Scientific classification
- Kingdom: Animalia
- Phylum: Chordata
- Class: Aves
- Order: Passeriformes
- Family: Paradisaeidae
- Genus: Epimachus
- Species: E. meyeri
- Binomial name: Epimachus meyeri Finsch & Meyer, 1886

= Brown sicklebill =

- Genus: Epimachus
- Species: meyeri
- Authority: Finsch & Meyer, 1886
- Conservation status: LC

Species of bird

The brown sicklebill (Epimachus meyeri) is a species of bird-of-paradise that is found in the mountain forests of New Guinea.
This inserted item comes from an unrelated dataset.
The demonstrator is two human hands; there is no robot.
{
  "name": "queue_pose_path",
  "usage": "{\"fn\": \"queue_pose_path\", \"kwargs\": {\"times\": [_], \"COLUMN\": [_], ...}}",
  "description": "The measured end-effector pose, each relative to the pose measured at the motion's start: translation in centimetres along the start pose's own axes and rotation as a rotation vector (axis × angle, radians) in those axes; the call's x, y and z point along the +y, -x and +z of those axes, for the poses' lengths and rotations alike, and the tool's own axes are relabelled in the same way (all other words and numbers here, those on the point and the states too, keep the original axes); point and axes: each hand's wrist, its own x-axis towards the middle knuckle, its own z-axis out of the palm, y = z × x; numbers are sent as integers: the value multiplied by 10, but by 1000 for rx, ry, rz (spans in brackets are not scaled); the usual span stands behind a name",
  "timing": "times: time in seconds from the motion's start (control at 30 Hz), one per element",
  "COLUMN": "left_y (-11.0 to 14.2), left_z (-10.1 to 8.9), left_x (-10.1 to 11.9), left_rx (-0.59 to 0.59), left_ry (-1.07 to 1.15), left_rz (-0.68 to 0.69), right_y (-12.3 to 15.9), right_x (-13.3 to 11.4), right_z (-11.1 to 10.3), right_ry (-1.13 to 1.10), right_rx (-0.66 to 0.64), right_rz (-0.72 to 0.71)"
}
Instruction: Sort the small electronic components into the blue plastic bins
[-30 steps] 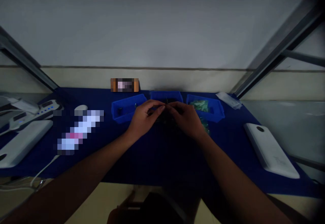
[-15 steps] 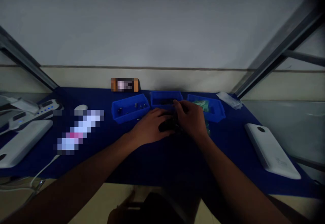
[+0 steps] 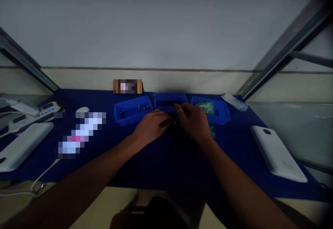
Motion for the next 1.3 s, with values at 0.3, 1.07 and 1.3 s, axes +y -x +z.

Its appearance resembles the closely related and larger black sicklebill. In areas where these two large sicklebills met, the brown sicklebill replaced the latter species in higher altitudes. Its diet consists mainly of fruits, arthropods and small animals. The male has a staccato, burst-like call which resembles a burst of automatic gunfire.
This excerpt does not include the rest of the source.